Na een langdurige lobby met enkele behoorlijke tegenslagen, is het eindelijk gelukt. We mogen op bezoek in het bekendste kasteel uit de stripgeschiedenis: Molensloot. Lees mee en huiver tijdens ons bezoek aan de helden van Hergé.
Na een wandeling over de enorme oprit van kasteel Molensloot, worden mijn trouwe assistent Raymon en ik op het bordes verwelkomd door Nestor, de butler van kapitein Haddock.
‘De kapitein verkeert in de serre,’ zegt hij met een hete aardappel in de keel. ‘Willen de heren mij maar volgen.’
Lopend door de gangen krijgen we een indruk van de pracht en praal van het kasteel. Marmeren vloeren, gigantische kroonluchters en de wanden verrijkt met diverse voorvaderen van de eigenaar. Dit moet een lieve duit gekost hebben.
In de serre heet kapitein Haddock ons welkom en excuseert zich voor de afwezigheid van Kuifje. Hij weet de reden niet, maar wel dat hij elk moment kan verschijnen.

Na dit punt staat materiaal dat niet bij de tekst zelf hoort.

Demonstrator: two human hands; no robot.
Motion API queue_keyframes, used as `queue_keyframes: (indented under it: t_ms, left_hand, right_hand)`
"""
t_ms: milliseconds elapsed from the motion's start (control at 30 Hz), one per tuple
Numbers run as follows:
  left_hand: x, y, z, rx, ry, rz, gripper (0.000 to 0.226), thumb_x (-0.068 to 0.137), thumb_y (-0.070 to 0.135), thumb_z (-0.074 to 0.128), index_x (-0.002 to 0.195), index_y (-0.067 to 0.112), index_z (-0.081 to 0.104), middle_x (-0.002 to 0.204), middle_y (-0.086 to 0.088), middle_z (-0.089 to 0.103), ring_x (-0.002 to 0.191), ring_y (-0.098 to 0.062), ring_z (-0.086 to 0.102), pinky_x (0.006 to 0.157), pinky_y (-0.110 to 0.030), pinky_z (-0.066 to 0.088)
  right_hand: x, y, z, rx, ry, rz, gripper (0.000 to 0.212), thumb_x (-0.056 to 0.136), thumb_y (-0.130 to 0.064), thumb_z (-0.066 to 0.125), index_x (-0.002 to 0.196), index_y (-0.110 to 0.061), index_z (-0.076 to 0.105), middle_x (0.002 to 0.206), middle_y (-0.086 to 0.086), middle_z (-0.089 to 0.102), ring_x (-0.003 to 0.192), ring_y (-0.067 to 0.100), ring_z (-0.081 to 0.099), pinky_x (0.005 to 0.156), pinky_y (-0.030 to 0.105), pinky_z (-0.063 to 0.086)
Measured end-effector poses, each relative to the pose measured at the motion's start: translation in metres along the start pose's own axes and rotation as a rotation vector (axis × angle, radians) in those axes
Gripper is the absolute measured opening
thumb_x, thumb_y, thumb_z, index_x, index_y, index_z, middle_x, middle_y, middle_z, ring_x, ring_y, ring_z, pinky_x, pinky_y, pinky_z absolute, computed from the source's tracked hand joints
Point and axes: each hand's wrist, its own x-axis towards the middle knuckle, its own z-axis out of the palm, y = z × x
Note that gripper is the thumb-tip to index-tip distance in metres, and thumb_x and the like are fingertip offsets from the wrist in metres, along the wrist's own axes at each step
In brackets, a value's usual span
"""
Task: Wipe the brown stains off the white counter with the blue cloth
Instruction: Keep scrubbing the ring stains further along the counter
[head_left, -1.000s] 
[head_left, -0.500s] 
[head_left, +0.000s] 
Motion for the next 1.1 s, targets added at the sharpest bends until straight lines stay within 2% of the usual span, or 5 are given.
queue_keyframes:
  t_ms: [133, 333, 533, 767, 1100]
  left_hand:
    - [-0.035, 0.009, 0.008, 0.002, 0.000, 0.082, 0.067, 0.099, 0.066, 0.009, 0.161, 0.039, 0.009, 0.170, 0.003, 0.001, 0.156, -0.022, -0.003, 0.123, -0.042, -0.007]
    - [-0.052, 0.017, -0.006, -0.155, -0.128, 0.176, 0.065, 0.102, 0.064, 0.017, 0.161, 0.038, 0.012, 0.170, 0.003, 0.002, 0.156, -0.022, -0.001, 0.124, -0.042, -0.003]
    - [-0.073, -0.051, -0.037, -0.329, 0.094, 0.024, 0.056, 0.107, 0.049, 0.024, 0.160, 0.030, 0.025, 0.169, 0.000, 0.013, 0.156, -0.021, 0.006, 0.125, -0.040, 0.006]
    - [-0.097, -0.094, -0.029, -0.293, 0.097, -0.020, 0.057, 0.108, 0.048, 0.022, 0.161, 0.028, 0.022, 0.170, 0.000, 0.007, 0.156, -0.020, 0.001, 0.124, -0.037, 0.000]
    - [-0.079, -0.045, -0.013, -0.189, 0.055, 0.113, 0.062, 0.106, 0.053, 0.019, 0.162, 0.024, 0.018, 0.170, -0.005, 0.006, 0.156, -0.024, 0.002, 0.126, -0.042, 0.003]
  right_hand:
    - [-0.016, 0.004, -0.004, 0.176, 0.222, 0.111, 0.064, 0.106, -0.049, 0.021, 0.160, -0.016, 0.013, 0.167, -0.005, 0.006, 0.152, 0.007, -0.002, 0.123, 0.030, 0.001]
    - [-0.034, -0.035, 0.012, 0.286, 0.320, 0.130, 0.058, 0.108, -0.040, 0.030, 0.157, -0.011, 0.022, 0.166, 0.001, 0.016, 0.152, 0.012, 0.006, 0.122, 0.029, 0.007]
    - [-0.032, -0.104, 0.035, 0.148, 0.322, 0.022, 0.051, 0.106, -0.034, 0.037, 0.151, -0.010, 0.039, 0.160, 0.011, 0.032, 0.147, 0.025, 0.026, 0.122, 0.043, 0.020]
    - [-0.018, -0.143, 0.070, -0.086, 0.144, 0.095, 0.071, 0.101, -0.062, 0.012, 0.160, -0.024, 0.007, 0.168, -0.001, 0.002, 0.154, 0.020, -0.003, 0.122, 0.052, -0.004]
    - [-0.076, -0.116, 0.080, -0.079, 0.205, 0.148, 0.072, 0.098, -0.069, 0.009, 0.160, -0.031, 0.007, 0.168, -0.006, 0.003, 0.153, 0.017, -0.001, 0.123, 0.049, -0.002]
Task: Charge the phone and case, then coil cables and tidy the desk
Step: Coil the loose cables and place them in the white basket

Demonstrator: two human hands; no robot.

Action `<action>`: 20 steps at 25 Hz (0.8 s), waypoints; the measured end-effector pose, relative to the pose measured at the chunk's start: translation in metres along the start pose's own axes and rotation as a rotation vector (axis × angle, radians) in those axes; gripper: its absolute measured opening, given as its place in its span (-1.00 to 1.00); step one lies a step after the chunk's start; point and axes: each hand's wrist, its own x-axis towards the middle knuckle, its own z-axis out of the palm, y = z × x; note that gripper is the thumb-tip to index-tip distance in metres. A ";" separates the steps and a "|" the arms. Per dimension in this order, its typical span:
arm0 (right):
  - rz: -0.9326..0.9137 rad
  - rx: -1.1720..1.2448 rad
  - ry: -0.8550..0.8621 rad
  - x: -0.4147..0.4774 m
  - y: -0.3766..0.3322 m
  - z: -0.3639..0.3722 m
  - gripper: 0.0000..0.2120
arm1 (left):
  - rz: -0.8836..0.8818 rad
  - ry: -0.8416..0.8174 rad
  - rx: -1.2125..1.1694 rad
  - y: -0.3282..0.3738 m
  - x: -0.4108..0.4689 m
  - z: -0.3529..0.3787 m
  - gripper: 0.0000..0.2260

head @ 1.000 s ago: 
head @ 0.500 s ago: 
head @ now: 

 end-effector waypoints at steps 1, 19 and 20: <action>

Na een kwartiertje begint de situatie ongemakkelijk te worden. Aan het ijsberen van de kapitein te zien, begint hij zich steeds meer te ergeren.
‘Duizend bommen en granaten, waar blijft die zoetwatermatroos. Moment, ik bel hem wel even.’
De kapitein pakt de hoorn van de haak en hanteert de draaischijf van de oude zwarte telefoon.
‘Hallo Kuifje?, hier met… Wat? Hoezo met slagerij van Kampen? Hoepel op van de lijn, afvallige aardappelluis.’
Raymon kijkt mij even kort aan en ik begrijp zijn hint. Het lijkt me echter niet netjes om zonder een interview het gebouw te verlaten.
‘La, la, la, laaaaaaaaaaaa, la, la la, la.’
Een afgrijselijk gejammer klinkt vanuit de aangrenzende kamer.
‘laaaaaaaaaaaaaaaaaaaaaaaaaaaaaaaaaaaa.’
Raymons gezicht begint groen uit te slaan en ikzelf voel een agressieve allergische reactie opkomen. De kapitein reageert amper, alhoewel ik toch enkele traantjes in zijn ooghoeken meen waar te nemen.
‘Andermaal excuses heren, maar op vrijdag repeteert mevrouw Castafiore. Ik heb haar van uw bezoek op de hoogte gebracht, maar ze houdt altijd vast aan haar wekelijkse programma.’
‘laa..lala..laa..lala..laa..lala..laaaa.’
Raymon begint nu duidelijk emotioneel te worden en ook de kapitein wrijft met een zakdoek door zijn ogen. Het wordt tijd om in te grijpen. Ik bedank de kapitein hartelijk en beloof hem binnenkort terug te komen. We spreken af dat hij me zal bellen, als Kuifje wel aanwezig is.
Buiten lopen we richting het hek, als we links bij een vijver iemand in een tuinstoel zien zitten. Het is Kuifje die met een boek en een glas limonade geniet van de prille lentezon. Hij is kennelijk goed op de hoogte van het weekritme van Bianca Castafiore.